Com a República, a Igreja descobriu “o difícil mas belo caminho da liberdade”

A questão religiosa precipitou o fim da Primeira República, que foi um tempo doloroso para a Igreja, de aprendizagem do diálogo e da liberdade – linhas de força das jornadas das comunicações sociais.

“É verdade que a República deu à Igreja mais liberdade, mesmo cortando algumas liberdades”, afirmou D. Carlos Azevedo, nas jornadas nacionais das comunicações sociais que decorreram em Fátima, nos dias 23 e 24 de Setembro, sobre “República – Comunicação – Igreja”. Segundo o Bispo Auxiliar de Lisboa, formado em história e coordenador da série de volumes sobre a “História Religiosa de Portugal”, os bispos portugueses, há cem anos, “descobriram o difícil mas belo caminho da liberdade” com as dificuldades impostas pelo regime republicano à acção da Igreja, o que o levou a considerar que “é mentira que a mudança de mentalidade não passe por confrontos, exageros, furor legislativo”.

Se na implantação da República predominaram as correntes anticatólicas, porque o catolicismo era considerado responsável pelo atraso do país, na senda do que já havia dito Antero de Quental por volta de 1870, e visto como aliado da monarquia, o erro do novo regime foi “confundir desconfessionalização do Estado com desconfessionalização da sociedade”, o que levou ao seu fim precipitado, em 1926.

Nisso concorda o historiador Fernando Rosas: “O erro mortal da [primeira] República foi permitir que a questão da laicidade, que era uma justa prioridade da República e da modernização do Estado, se transformasse numa questão religiosa”. O historiador que é também deputado do Bloco de Esquerda notou, logo a abrir a sua comunicação, que “a Igreja de então não tinha nada a ver com a Igreja de hoje, consensual, dialogante, aberta”. No final da monarquia, a Igreja católica era “subsidiária do «Syllabus»” [súmula dos erros que os católicos deviam evitar, publicada em 1854 por Pio IX, entre os quais se encontravam a maçonaria, mas também a liberdade religiosa], partidária da “união do trono e do altar”. A própria monarquia, disse o historiador, “preparava-se para publicar legislação muito parecida com a afonsista” [de Afonso Costa, autor a Lei de Separação de 1911]. Por outro lado, contra um lugar-comum, Fernando Rosas disse estar “longe de considerar que o ateísmo fosse dominante na elite republicana”.

Mas se a “obra de laicização da República foi uma das obras modernizadoras mais importantes do século XX português”, caiu num excesso neo-regalista que levou a que a Igreja se tornasse “abertamente hostil à República e ao republicanismo” por causa de prerrogativas como a restauração em favor da República do beneplácito régio [preceito que obrigava a que as determinações da igreja tivesse aprovação do governo], a concordância do Estado para a nomeação dos bispos, a nacionalização das alfaias litúrgicas ou a proibição de vestes talares, tudo “gestos jacobinos que transformaram o que era um princípio salutar” e que levaram a que muitos párocos estivessem “envolvidos em manobras subversivas contra a República”, em especial no Norte do país.

Noutro momento das jornadas, D. Manuel Clemente, Bispo do Porto e presidente da Comissão Episcopal das Comunicações Sociais, afirmou que “faltou ponderação” durante a Primeira República. “Não havia espaço mental nem espaço público” para o diálogo entre partes eivadas de preconceitos. A República só podia ser “positivista”, enquanto os católicos eram tidos como “tradicionalistas”, quando havia entre eles pessoas e instituições muito abertas ao movimento científico. Pense-se na revista “Brotéria”, fundada em 1902, ou no P.e Sena Freitas, sempre informado sobre as ciências positivas. Mas o diálogo foi “de surdos” e povoado por “fantasmas”.

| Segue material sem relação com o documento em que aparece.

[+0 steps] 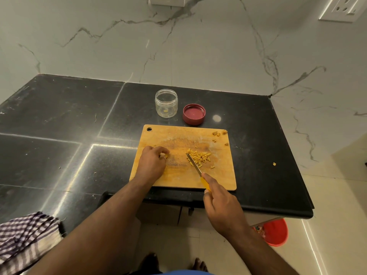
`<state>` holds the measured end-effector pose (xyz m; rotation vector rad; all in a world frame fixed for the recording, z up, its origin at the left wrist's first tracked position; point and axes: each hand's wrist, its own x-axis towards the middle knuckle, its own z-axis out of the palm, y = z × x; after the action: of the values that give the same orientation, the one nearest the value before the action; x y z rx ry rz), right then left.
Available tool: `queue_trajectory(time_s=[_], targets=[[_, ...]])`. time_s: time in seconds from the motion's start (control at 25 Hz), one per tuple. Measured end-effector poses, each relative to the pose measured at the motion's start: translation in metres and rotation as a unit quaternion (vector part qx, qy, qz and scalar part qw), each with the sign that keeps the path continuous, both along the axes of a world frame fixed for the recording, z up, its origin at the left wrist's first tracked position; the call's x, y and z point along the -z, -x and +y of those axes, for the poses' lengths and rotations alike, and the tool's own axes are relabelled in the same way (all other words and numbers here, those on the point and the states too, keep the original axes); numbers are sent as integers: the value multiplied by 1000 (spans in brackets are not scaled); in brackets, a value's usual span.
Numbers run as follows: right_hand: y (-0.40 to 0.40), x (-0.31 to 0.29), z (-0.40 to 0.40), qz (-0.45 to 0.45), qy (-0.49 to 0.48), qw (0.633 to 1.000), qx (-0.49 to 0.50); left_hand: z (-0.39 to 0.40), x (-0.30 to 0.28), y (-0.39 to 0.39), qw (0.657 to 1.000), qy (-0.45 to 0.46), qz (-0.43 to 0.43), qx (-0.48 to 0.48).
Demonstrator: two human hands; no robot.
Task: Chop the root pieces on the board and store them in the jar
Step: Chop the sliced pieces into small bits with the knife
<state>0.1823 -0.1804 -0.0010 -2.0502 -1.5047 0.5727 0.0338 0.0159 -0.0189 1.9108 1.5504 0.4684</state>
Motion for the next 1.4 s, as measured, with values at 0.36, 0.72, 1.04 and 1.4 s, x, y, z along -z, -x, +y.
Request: queue_trajectory(time_s=[0.36, 0.72, 1.04, 1.4], targets=[[2, -7, -1, -2, 15, 1000, 1, -10, -5, -5, 998, 17, -61, 14], [5, -8, 0, 8, 15, 1000, 5, -11, -1, -1, 998, -3, -10, 58], [6, -7, 2, 16, 16, 1000, 7, -16, -1, 1, 998, -7, -25, 64], [8, -7, 3, 12, 18, 1000, 0, -13, 4, -4, 997, -37, 4, 62]])
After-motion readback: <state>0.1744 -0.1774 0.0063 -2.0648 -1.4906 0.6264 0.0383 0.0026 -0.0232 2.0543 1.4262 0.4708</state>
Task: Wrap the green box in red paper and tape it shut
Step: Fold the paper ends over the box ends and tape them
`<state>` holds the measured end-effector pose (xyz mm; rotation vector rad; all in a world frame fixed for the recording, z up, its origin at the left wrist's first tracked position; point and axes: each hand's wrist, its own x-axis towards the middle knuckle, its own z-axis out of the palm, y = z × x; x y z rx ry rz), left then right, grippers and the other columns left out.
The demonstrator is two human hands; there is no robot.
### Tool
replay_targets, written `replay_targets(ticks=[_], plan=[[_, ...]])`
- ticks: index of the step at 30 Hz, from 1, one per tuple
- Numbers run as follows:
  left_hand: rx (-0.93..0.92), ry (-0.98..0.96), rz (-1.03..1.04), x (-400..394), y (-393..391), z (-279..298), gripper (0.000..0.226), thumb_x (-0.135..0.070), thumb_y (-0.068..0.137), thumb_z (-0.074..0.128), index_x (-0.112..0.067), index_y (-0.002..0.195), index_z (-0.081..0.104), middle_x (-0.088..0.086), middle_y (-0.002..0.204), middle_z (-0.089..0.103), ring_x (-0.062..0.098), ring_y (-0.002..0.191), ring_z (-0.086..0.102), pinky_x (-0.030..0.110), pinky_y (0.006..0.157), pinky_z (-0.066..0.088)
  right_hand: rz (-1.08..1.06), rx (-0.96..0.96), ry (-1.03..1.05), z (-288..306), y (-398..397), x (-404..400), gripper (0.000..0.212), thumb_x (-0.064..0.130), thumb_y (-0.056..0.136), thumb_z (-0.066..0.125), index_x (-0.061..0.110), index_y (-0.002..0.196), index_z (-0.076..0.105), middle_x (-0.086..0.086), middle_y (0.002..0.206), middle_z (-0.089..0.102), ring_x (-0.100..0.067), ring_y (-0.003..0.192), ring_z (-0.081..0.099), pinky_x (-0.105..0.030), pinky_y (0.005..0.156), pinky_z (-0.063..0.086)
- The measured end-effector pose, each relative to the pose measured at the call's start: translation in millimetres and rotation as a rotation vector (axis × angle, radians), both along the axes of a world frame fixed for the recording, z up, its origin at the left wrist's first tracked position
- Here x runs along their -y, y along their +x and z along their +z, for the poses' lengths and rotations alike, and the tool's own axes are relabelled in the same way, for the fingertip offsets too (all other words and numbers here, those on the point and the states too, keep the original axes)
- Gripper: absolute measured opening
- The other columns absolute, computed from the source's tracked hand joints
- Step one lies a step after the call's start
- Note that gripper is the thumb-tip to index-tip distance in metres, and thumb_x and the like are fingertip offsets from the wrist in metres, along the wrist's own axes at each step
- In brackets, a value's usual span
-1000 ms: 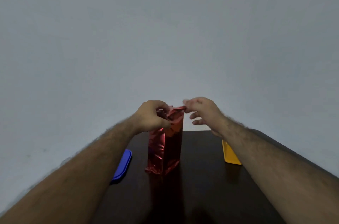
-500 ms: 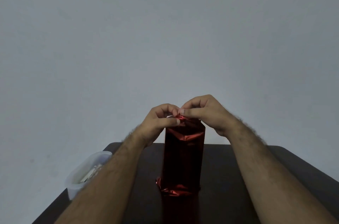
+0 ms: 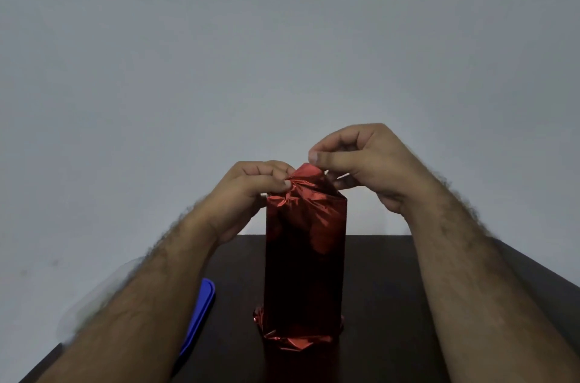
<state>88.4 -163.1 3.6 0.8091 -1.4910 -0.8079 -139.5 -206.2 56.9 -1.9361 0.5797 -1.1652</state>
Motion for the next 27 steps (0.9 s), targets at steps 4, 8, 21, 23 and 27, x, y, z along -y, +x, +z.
replay_targets(ticks=[4,8,21,23,27], plan=[[-0.02,0.039,0.065,-4,-2,1,0.015,-0.005,0.077,0.069,0.006,0.085,0.072,0.02,0.102,0.064,0.033,0.096,0.056,0.046,0.09,0.038,-0.033,-0.12,-0.039,2,-14,-8,0.039,0.021,0.073,0.096,0.018,0.108,0.08,-0.009,0.087,0.079,-0.014,0.08,0.076,-0.031,0.075,0.063],[0.054,0.016,0.094,-16,-3,3,0.028,-0.01,0.083,0.073,0.016,0.086,0.066,0.025,0.094,0.061,0.034,0.087,0.053,0.041,0.08,0.041,-0.104,-0.174,-0.068,-1,-14,-7,0.013,0.011,0.081,0.09,0.011,0.093,0.083,-0.005,0.077,0.079,-0.013,0.068,0.071,-0.031,0.071,0.059],[0.092,0.098,0.217,-28,-10,6,0.025,-0.017,0.1,0.07,0.009,0.099,0.073,0.015,0.093,0.067,0.025,0.087,0.06,0.037,0.083,0.049,-0.069,-0.155,-0.029,-13,0,-3,0.006,0.015,0.087,0.086,0.011,0.091,0.083,-0.012,0.09,0.08,-0.019,0.082,0.072,-0.046,0.09,0.061],[0.067,0.093,0.233,-27,-14,6,0.024,-0.016,0.1,0.07,0.006,0.096,0.074,0.014,0.091,0.068,0.023,0.085,0.061,0.034,0.081,0.05,-0.056,-0.126,0.027,-14,3,-2,0.003,0.01,0.088,0.082,0.007,0.088,0.081,-0.01,0.084,0.077,-0.018,0.077,0.066,-0.042,0.082,0.057],[0.041,0.065,0.199,-29,-13,9,0.031,-0.026,0.092,0.079,0.004,0.089,0.071,0.015,0.088,0.062,0.021,0.081,0.059,0.033,0.078,0.051,-0.075,-0.108,0.107,-15,4,4,0.009,0.01,0.089,0.079,0.012,0.08,0.08,-0.002,0.076,0.072,-0.013,0.073,0.06,-0.036,0.077,0.05]])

A partir de 1917, a tensão Estado / Igreja desanuvia-se. Sidónio Pais chega ao poder e a Igreja assume a política do “ralliement” (literalmente, “reunião”,“concentração”), que Leão XIII havia preconizado anos antes para a Igreja francesa na relação com o Estado laicista. Perante a hostilidade, há que dialogar e adaptar-se. Graças à mudança, sem dúvida dolorosa, a Igreja católica – resumiu D. Carlos Azevedo – adquiriu profundidade de reflexão, mobilizou forças internas, obteve um novo registo do seu espaço e articulou energias”.